WHAT YOU WILL DO - Work through the records below and copy every line that includes "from".

DATA UNDER STUDY -
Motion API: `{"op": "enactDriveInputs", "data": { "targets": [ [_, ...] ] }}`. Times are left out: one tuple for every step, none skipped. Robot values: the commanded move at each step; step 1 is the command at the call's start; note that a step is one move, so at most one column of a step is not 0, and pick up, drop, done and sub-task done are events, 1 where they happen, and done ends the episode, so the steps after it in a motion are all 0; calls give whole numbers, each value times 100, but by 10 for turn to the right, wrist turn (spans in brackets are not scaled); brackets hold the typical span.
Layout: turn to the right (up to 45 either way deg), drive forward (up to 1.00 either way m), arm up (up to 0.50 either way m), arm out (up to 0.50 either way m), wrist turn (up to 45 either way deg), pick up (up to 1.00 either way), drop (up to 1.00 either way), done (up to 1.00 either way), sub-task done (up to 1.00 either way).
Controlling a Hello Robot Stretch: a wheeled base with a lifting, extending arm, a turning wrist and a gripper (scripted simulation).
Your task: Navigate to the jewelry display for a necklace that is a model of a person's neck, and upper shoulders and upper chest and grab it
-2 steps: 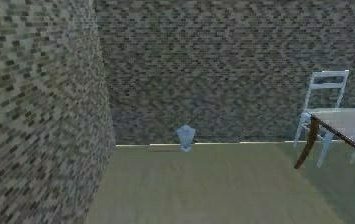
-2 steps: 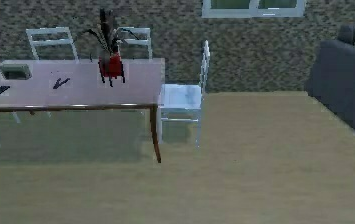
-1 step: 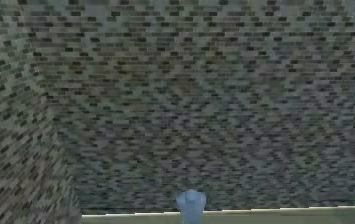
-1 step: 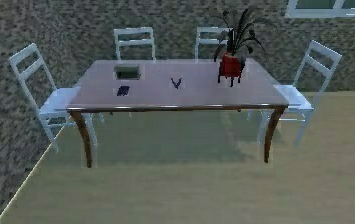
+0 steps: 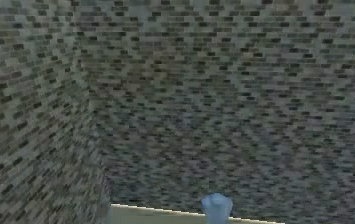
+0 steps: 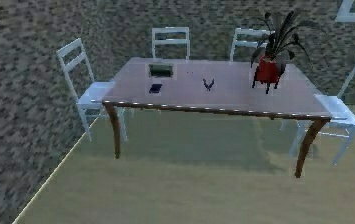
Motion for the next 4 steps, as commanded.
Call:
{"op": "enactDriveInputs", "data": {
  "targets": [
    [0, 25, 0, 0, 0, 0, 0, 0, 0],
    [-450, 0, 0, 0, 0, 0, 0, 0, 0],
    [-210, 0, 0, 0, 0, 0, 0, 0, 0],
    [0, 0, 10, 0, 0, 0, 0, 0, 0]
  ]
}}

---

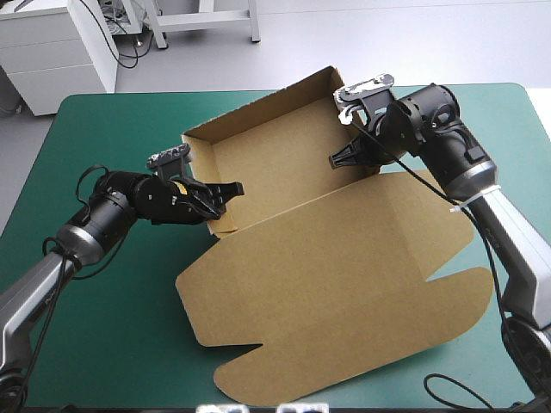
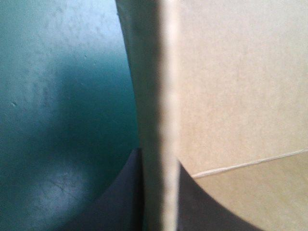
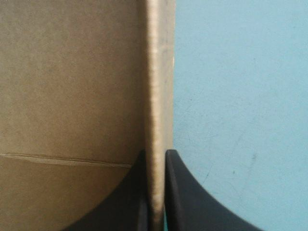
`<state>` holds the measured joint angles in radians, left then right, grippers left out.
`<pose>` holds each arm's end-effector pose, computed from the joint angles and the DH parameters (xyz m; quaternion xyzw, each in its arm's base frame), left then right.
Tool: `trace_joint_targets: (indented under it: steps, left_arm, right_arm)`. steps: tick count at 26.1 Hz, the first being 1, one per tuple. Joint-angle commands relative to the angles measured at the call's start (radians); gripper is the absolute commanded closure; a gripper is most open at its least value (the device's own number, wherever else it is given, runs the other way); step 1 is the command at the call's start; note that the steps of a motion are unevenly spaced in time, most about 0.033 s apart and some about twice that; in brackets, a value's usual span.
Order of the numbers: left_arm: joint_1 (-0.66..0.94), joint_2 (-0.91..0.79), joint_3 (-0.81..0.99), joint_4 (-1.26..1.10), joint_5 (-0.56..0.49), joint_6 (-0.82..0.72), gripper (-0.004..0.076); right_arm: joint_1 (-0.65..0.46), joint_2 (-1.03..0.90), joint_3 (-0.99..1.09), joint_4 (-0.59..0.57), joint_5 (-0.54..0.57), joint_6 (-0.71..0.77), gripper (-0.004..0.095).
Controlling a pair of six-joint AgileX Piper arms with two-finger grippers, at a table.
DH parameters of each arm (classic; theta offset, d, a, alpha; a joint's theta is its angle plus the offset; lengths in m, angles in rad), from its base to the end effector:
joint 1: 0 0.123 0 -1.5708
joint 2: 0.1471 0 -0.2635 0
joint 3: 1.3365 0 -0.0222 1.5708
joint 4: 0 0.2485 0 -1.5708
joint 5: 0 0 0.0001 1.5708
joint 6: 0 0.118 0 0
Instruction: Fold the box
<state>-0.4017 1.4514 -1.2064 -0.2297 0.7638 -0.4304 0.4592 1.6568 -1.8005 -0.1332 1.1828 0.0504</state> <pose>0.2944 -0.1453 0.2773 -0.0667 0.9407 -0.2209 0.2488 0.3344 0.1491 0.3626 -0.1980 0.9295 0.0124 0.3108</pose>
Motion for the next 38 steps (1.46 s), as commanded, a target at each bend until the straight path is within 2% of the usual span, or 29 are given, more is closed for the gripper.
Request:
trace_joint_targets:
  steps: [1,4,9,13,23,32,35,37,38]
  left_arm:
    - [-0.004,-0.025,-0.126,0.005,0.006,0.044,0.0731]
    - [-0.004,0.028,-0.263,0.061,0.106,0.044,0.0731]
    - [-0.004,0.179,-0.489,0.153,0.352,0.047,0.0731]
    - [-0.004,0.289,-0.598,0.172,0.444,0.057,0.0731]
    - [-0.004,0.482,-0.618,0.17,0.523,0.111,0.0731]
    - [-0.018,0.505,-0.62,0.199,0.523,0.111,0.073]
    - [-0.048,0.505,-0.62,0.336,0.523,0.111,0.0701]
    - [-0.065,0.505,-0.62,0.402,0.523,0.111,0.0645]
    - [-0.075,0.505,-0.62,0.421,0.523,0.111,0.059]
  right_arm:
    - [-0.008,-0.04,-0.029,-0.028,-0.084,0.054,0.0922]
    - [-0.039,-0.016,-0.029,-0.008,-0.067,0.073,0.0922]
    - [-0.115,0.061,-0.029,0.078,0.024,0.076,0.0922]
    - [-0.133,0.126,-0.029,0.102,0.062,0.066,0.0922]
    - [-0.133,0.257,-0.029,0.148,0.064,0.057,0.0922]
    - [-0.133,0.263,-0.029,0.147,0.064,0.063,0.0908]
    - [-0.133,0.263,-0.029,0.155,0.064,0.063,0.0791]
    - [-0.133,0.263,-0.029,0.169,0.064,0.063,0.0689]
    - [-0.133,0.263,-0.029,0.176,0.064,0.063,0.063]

RESULT OF THE TASK -
`<pose>` holds each arm's end-effector pose, computed from the joint angles and the DH parameters (xyz m; quaternion xyzw, each in its arm's base frame), left then right.
DH parameters of each arm (classic; theta offset, d, a, alpha; a joint's theta is its angle plus the offset; lengths in m, angles in rad), from its base to the end effector:

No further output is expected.